The records ::
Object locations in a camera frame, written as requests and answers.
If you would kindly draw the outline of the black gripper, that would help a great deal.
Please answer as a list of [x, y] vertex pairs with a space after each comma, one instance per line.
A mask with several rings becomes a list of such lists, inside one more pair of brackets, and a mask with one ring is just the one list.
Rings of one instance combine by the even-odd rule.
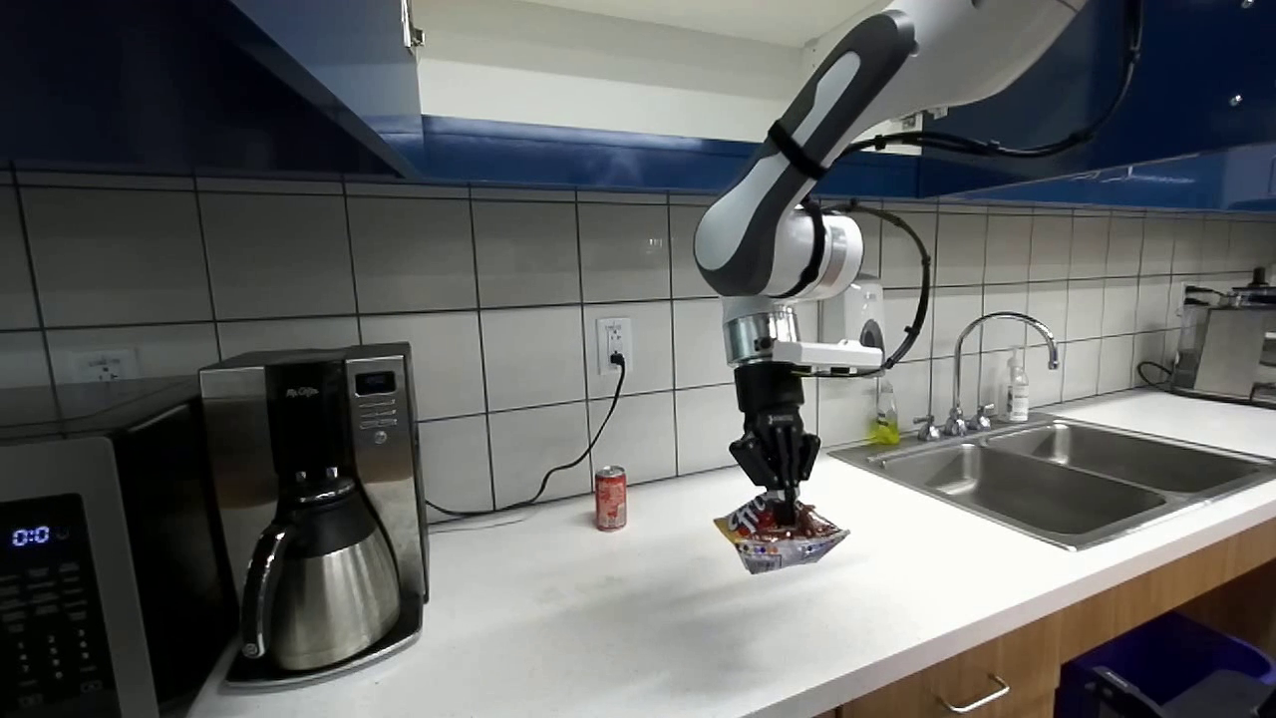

Work instruction ::
Take the line that holds "A mask with several" as the start and the last line of the data as the end. Copy only those lines exactly, both ends included, except the pictures.

Answer to this problem ::
A mask with several rings becomes a list of such lists, inside one more pair of brackets, and a mask with one ring is just the one list.
Rings of one instance combine by the even-odd rule.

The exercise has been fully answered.